*Required work*.
Whenever a line below includes the word "annotation", copy that line.

Excerpts from a dataset
/---

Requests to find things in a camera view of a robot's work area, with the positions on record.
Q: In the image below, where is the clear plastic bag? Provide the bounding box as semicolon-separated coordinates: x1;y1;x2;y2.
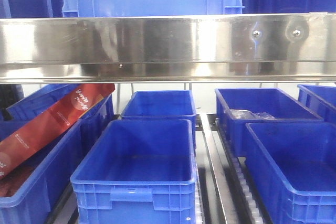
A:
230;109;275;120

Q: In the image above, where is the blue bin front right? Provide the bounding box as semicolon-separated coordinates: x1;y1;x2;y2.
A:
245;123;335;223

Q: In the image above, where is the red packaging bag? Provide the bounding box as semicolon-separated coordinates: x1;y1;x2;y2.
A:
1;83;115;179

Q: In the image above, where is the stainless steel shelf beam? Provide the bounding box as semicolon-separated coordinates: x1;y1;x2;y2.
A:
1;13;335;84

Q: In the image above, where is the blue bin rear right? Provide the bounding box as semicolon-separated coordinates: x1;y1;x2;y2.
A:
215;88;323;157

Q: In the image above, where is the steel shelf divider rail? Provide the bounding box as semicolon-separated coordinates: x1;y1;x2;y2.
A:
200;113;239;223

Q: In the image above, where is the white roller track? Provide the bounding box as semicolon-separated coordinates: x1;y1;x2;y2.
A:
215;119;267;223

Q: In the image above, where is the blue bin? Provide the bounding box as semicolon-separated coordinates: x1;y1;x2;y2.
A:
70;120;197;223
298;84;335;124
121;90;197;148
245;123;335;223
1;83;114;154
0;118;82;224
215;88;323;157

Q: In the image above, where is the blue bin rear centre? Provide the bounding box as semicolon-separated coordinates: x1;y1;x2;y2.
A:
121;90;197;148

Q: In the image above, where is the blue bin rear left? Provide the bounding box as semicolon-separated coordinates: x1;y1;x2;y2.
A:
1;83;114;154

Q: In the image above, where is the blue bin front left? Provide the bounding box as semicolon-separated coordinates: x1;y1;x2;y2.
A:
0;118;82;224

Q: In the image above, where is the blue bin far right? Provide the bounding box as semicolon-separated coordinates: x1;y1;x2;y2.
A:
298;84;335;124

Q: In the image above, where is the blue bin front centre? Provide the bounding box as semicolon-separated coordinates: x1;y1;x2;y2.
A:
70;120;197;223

\---
/---

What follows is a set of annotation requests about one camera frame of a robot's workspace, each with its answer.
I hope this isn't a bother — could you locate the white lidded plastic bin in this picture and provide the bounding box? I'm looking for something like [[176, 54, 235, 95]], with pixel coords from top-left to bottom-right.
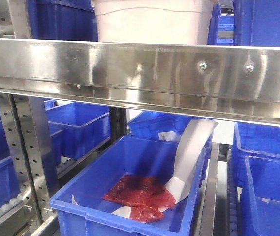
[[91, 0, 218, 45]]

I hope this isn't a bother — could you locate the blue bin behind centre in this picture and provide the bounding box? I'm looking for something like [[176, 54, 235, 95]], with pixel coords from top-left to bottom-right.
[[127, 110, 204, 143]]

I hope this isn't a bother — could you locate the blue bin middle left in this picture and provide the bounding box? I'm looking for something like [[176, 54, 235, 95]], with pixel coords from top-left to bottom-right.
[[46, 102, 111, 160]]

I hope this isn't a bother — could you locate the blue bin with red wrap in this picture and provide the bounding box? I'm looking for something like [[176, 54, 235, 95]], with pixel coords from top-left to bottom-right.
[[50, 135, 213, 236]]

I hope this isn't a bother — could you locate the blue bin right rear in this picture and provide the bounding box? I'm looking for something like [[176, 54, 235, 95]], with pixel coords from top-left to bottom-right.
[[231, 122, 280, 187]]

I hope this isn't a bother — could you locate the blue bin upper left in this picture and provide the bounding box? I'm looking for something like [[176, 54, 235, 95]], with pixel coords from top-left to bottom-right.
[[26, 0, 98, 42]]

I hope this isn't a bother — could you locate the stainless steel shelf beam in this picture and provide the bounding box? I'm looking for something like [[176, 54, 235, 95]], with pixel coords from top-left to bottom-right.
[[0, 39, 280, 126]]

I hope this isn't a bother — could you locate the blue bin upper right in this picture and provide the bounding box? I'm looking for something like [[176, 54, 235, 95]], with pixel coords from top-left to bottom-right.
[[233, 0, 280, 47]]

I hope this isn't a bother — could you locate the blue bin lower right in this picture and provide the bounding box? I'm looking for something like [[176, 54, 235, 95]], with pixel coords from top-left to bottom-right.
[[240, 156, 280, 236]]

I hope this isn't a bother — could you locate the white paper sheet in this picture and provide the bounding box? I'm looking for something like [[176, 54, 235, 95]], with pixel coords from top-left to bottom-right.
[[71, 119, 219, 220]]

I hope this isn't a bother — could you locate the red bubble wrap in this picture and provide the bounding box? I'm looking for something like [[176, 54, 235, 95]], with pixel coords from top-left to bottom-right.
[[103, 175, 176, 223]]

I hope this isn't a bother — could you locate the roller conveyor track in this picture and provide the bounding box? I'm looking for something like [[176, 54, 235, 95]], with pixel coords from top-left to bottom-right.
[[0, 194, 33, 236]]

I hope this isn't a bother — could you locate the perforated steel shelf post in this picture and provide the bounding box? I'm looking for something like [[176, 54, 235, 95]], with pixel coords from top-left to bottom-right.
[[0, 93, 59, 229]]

\---
/---

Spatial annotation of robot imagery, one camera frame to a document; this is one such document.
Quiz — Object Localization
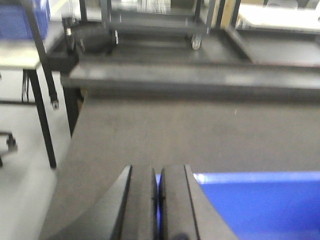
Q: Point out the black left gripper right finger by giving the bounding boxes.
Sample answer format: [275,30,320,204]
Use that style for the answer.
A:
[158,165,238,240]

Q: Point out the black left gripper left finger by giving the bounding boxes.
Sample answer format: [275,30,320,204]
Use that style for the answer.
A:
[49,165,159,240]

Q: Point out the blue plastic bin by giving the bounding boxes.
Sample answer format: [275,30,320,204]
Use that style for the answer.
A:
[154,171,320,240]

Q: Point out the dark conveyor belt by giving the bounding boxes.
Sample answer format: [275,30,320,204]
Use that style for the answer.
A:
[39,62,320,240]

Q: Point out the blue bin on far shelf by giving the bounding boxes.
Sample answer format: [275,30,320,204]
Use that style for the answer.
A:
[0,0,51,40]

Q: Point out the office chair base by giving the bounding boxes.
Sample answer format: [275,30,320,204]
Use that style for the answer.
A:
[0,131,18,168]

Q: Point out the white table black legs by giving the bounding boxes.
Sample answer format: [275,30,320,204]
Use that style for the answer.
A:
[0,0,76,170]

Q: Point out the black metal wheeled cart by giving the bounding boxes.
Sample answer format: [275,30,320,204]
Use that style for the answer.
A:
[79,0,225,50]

\---

*Output of the exercise*.
What follows is a set of annotation requests about one camera frame of a robot's workspace, each with its answer.
Spatial annotation of robot imagery, one camera frame to a document; this is one such document.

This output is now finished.